Doubly robust (DR) estimators of the mean with missing data are compared. An estimator is DR if either the regression of the missing variable on the observed variables or the missing data mechanism is correctly specified. One method is to include the inverse of the propensity score as a linear term in the imputation model [D. Firth and K.E. Bennett, Robust models in probability sampling, J. R. Statist. Soc. Ser. B. 60 (1998), pp. 3–21; D.O. Scharfstein, A. Rotnitzky, and J.M. Robins, Adjusting for nonignorable drop-out using semiparametric nonresponse models (with discussion), J. Am. Statist.
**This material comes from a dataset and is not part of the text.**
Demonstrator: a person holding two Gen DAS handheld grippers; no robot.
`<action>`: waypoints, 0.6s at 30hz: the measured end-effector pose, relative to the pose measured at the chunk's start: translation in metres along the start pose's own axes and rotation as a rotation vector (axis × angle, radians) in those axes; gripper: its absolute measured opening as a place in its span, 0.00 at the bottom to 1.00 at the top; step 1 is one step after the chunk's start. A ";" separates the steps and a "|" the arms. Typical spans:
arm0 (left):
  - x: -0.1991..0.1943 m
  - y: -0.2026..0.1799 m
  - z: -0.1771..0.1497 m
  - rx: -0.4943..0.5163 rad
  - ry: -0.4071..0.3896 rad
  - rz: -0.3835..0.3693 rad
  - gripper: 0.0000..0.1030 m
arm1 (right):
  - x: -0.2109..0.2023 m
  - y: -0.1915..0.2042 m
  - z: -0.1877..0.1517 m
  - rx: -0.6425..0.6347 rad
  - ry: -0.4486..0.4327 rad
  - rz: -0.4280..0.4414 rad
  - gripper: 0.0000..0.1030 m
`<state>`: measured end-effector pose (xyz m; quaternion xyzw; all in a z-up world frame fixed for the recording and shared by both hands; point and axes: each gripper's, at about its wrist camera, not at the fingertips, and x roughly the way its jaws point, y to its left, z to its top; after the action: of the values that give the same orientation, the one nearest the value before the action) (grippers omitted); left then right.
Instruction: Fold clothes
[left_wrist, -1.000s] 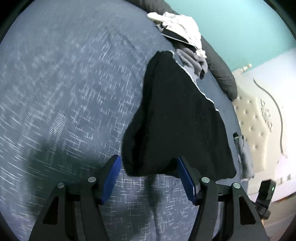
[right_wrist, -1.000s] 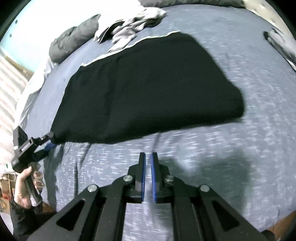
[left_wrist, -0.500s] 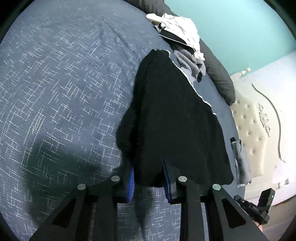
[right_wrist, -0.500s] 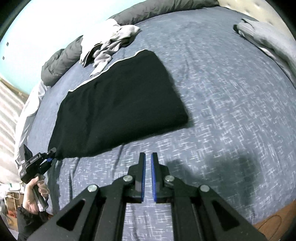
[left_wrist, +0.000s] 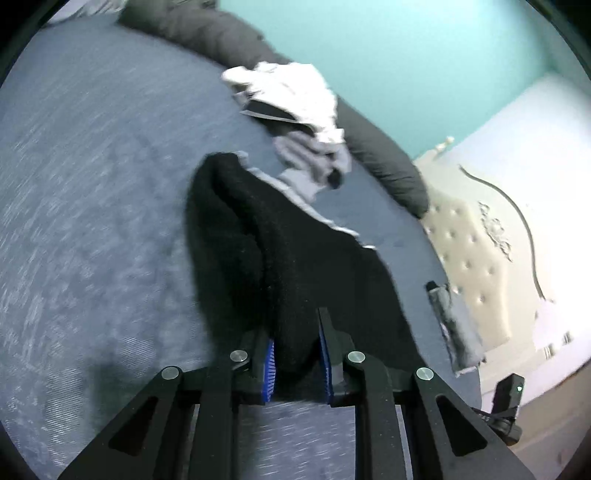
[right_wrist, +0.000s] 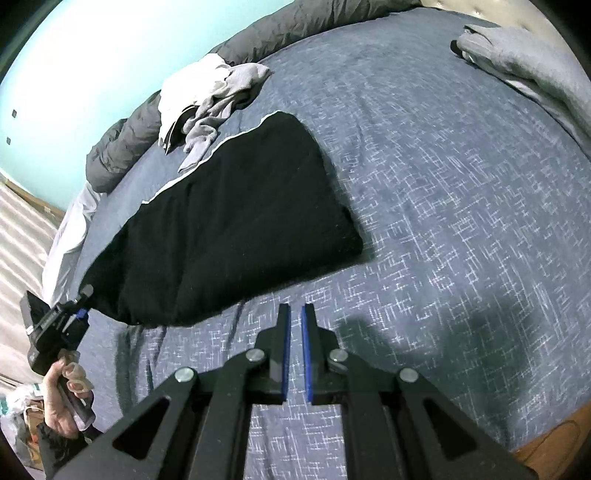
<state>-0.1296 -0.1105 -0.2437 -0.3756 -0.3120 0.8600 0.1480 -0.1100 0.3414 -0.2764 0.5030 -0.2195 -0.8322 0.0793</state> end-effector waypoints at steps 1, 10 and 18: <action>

Assoc. 94 (1999), pp. 1096–1146; H. Bang and J.M. Robins, Doubly robust estimation in missing data and causal inference models, Biometrics 61 (2005), pp. 962–972]. Another method is to calibrate the predictions from a parametric model by adding a mean of the weighted residuals [J.M Robins, A. Rotnitzky, and L.P. Zhao, Estimation of regression coefficients when some regressors are not always observed, J. Am. Statist. Assoc. 89 (1994), pp. 846–866; D.O. Scharfstein, A. Rotnitzky, and J.M. Robins, Adjusting for nonignorable drop-out using semiparametric nonresponse models (with discussion), J. Am. Statist. Assoc. 94 (1999), pp. 1096–1146]. The penalized spline propensity prediction (PSPP) model includes the propensity score into the model non-parametrically [R.J.A. Little and H. An, Robust likelihood-based analysis of multivariate data with missing values, Statist. Sin. 14 (2004), pp. 949–968; G. Zhang and R.J. Little, Extensions of the penalized spline propensity prediction method of imputation, Biometrics, 65(3) (2008), pp. 911–918]. All these methods have consistency properties under misspecification of regression models, but their comparative efficiency and confidence coverage in finite samples have received little attention. In this paper, we compare the root mean square error (RMSE), width of confidence interval and non-coverage rate of these methods under various mean and response propensity functions. We study the effects of sample size and robustness to model misspecification. The PSPP method yields estimates with smaller RMSE and width of confidence interval compared with other methods under most situations. It also yields estimates with confidence coverage close to the 95% nominal level, provided the sample size is not too small.